- YOUR TASK -
What's needed is an exact copy of the lines from the one that contains "of the cream" to the end of the data below, leaving the pictures out.

- Items from a dataset -
BEGIN

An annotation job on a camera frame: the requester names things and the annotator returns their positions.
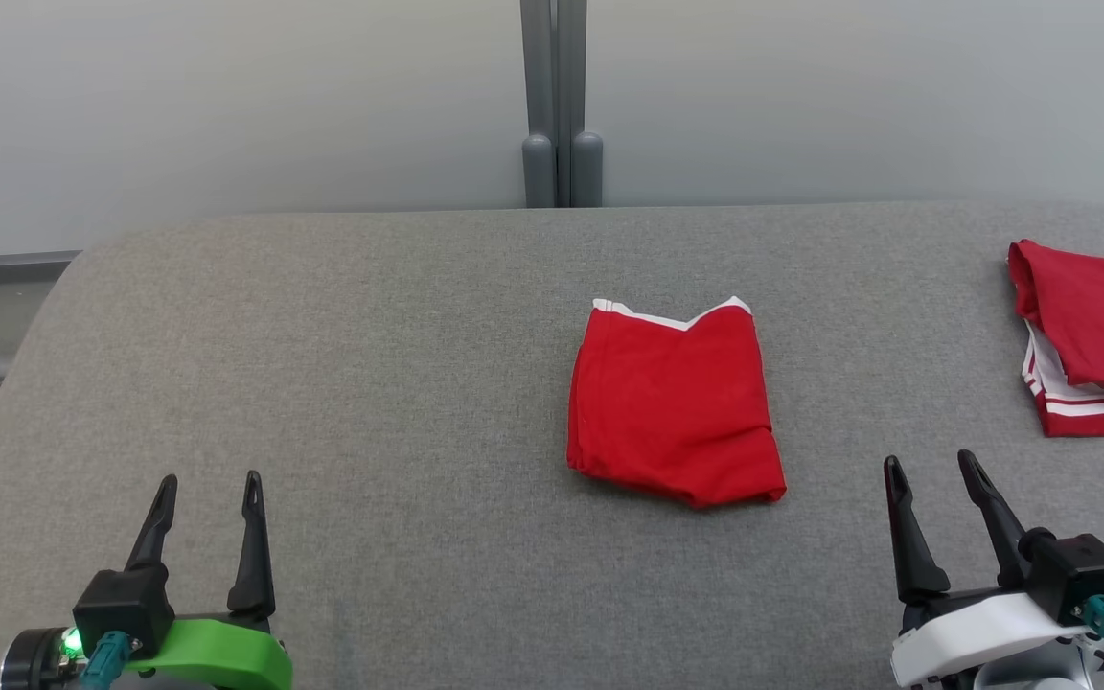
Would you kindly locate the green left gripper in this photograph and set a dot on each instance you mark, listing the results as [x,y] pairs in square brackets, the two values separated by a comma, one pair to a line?
[226,652]

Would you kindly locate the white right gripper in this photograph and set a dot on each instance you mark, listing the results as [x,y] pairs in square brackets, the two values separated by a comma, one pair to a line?
[974,632]

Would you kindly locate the red shorts with white trim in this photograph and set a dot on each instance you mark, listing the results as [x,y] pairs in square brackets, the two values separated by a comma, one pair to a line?
[677,402]

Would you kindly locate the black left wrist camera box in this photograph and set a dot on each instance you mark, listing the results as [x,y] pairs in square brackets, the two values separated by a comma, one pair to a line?
[121,604]

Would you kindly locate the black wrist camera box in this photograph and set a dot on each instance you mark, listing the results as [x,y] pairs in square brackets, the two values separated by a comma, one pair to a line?
[1079,570]
[121,604]

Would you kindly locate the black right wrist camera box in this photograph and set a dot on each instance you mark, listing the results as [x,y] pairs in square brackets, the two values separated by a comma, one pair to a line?
[1079,570]

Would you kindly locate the grey double partition post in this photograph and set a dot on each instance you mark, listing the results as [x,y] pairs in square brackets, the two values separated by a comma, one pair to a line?
[562,96]

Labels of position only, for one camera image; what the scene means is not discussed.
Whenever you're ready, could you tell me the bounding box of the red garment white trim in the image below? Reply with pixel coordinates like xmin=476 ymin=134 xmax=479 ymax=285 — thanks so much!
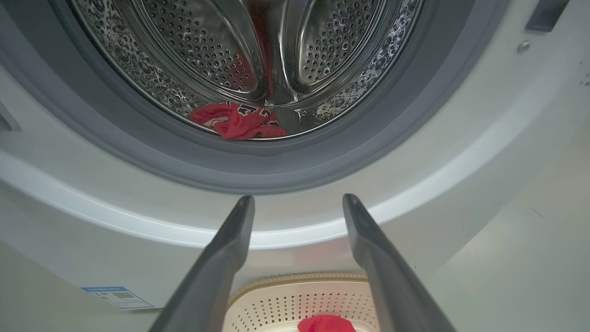
xmin=297 ymin=315 xmax=358 ymax=332

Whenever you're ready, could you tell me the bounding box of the grey rubber door seal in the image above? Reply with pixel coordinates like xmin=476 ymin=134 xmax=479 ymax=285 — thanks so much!
xmin=0 ymin=0 xmax=512 ymax=195

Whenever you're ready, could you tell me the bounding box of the blue white energy label sticker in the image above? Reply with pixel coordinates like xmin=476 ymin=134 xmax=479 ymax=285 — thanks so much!
xmin=81 ymin=286 xmax=155 ymax=310

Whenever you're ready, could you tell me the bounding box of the perforated steel drum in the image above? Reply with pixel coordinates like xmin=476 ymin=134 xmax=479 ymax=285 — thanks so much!
xmin=69 ymin=0 xmax=425 ymax=140

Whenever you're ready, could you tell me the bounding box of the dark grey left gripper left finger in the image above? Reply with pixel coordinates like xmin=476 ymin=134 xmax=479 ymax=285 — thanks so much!
xmin=147 ymin=195 xmax=255 ymax=332

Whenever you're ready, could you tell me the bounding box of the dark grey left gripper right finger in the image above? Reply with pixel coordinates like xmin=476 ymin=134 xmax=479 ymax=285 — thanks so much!
xmin=342 ymin=194 xmax=457 ymax=332

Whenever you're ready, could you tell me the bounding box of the white front-load washing machine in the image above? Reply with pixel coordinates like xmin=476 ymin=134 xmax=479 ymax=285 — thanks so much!
xmin=0 ymin=0 xmax=590 ymax=310

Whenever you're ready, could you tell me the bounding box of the cream perforated laundry basket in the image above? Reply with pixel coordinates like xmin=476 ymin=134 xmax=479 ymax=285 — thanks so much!
xmin=223 ymin=272 xmax=381 ymax=332

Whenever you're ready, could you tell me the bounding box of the red printed jersey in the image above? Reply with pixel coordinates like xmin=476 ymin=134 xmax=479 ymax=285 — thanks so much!
xmin=187 ymin=102 xmax=289 ymax=140

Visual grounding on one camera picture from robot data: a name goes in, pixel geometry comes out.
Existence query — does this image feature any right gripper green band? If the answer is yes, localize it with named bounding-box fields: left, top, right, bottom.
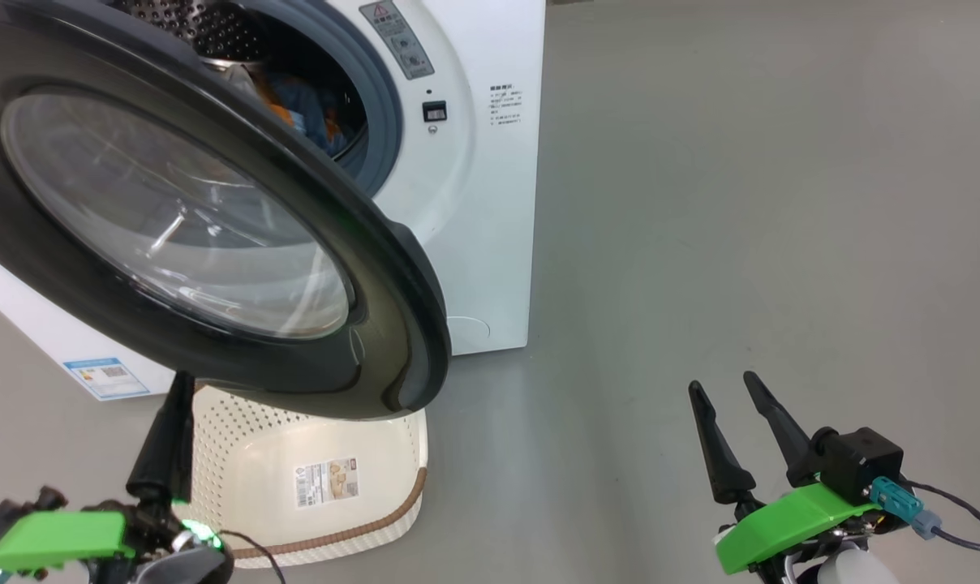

END

- RESPONSE FOR THIS EXERCISE -
Whenever you're ready, could you tell me the bounding box of the cream perforated laundry basket in the image above? Reply with pixel coordinates like xmin=476 ymin=134 xmax=479 ymax=285 — thanks so much!
xmin=223 ymin=272 xmax=381 ymax=332

Whenever you're ready, could you tell me the bounding box of the red printed jersey in the image above? Reply with pixel coordinates like xmin=476 ymin=134 xmax=479 ymax=285 — thanks so much!
xmin=187 ymin=102 xmax=289 ymax=140

Visual grounding on one camera picture from robot data: a name goes in, pixel geometry comes out.
Existence query — does this image feature any right gripper green band? If the answer is yes, localize it with named bounding-box fields: left, top, right, bottom.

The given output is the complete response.